殯儀館,宋怡珂對這個地方並不陌生,往日,為了獲取高額的工資,她也曾在這裏工作,但往常都是兼職的身份,她也沒想到,如今卻是以家屬的身份來到這裏。
姥姥在整理著母親的遺容,白發人送黑發人的悲哀竟也在宋怡珂的眼前親自上演。
梳理著母親的碎發,撫摸著母親的麵容, 姥姥眼角的皺紋又加深了幾分,滿眼的不舍與傷痛。
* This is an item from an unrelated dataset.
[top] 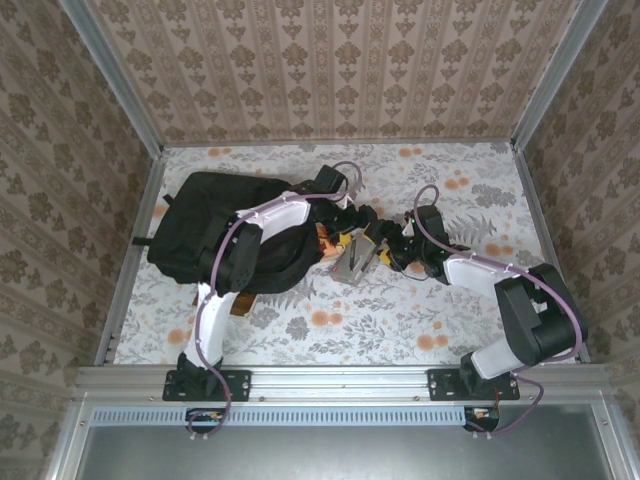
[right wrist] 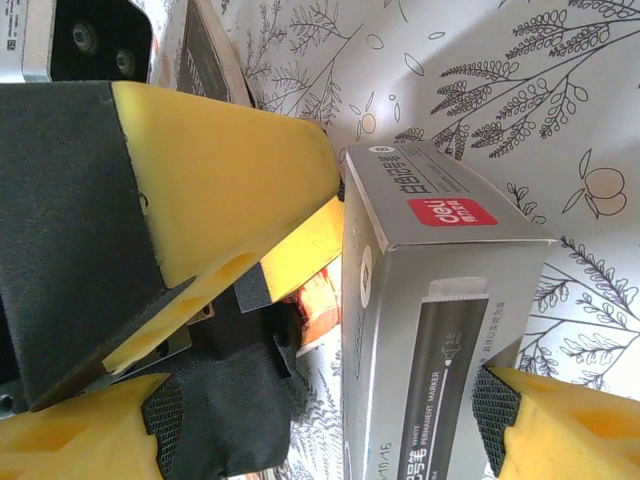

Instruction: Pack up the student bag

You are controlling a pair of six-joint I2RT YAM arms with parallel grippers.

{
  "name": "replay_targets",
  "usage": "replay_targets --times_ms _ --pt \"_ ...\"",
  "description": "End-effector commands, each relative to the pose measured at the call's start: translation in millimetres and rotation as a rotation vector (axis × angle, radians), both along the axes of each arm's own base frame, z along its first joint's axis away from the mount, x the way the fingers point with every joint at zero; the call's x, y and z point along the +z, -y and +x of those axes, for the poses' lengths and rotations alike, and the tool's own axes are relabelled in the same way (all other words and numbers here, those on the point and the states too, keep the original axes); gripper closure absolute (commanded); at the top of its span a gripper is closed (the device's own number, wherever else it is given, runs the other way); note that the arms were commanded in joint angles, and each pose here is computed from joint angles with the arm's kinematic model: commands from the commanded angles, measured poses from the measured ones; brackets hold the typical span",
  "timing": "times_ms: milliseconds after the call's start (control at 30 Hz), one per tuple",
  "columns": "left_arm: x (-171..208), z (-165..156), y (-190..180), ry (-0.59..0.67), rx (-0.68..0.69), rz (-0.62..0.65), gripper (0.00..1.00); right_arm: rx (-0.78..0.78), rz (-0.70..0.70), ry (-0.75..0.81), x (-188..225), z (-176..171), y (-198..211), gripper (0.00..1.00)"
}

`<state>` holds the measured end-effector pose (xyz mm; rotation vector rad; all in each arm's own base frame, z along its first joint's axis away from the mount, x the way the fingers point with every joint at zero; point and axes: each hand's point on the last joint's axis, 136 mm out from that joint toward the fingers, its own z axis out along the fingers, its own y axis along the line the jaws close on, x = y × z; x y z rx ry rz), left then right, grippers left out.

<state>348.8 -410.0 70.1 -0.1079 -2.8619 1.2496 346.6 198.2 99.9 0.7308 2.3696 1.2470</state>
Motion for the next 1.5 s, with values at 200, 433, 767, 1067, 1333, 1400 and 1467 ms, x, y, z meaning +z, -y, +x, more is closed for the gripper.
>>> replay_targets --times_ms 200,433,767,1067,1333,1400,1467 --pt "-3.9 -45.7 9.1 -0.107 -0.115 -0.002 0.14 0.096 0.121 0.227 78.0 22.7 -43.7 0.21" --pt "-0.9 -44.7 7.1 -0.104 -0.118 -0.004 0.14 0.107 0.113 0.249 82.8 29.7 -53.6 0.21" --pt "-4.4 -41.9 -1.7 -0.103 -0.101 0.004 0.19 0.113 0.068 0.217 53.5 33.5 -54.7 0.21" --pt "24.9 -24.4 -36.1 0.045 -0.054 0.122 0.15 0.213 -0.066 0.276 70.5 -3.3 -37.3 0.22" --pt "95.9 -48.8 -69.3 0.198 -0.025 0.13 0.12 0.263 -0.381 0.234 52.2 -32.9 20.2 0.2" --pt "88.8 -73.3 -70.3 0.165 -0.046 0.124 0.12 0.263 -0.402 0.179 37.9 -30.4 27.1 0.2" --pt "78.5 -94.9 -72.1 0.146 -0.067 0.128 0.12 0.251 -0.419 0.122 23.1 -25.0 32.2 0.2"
整理衣擺時,看到母親緊握的雙拳,手心延伸出一條黑色的絲線。
幾乎看到絲線的那一刻,宋怡珂就認出了它。
是那一串翡翠雙玉環。
是她那件忘在醫院裏的外套。
碎了幾半的玉環被母親又重新拚了起來。
那中間的裂痕刺痛著她的雙眼,納維格酒的不予理睬,仍曆曆在目。
看著這殯儀館的陰暗的燈光,淒清的白牆,宋怡珂恍惚了一下。
此刻的顧雲霆,應該還在鑼鼓升天裏為他的父親過著壽。
母親還是忘不了,割舍不下。
恨意在心頭發芽,宋怡珂臉上恨意橫升。
宋怡珂將玉環又放回了母親手中,緊了緊母親握著的手掌。
就讓這玉佩伴著母親放不下的愛意遠去吧。
母親被推了出去,宋怡珂不舍地挽留,還在想著沒有一個好好的告別。
姥姥將宋怡珂攔下來,看著遠去的母親,宋怡珂跌落了下來,哭到無力。
病房裏,宋怡珂在整理著母親遺留下來的衣物,隔壁間整理著床鋪的護士喋喋不休地討論著。
“你聽說了嗎,隔壁那間,昨天服用了半罐消炎藥,醫院那麼高濃度的酒精,直接灌下去了。”